AIM OF THE EXERCISE. Say how many of the lines below hold "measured", writing the number and nothing more.

RAW DATA.

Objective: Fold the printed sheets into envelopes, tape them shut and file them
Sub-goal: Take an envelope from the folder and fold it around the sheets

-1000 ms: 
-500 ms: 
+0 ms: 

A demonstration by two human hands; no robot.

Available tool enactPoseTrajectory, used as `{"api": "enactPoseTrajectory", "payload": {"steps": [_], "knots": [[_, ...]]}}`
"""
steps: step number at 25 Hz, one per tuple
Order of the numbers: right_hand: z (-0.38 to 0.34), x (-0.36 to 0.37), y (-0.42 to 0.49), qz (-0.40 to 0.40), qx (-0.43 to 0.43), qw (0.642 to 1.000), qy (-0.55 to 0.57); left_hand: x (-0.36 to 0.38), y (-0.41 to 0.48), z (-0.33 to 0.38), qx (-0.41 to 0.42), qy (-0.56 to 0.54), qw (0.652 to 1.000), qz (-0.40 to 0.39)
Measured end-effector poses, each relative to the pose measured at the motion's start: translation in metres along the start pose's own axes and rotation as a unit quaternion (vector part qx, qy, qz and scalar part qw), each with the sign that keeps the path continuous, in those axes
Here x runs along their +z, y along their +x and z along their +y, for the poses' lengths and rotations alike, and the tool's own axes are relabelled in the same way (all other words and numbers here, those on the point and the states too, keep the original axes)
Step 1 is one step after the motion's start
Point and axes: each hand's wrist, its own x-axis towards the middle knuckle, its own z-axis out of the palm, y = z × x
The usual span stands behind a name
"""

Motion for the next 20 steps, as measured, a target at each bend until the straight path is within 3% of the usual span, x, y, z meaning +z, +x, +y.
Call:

SOLUTION TO THIS PROBLEM. 2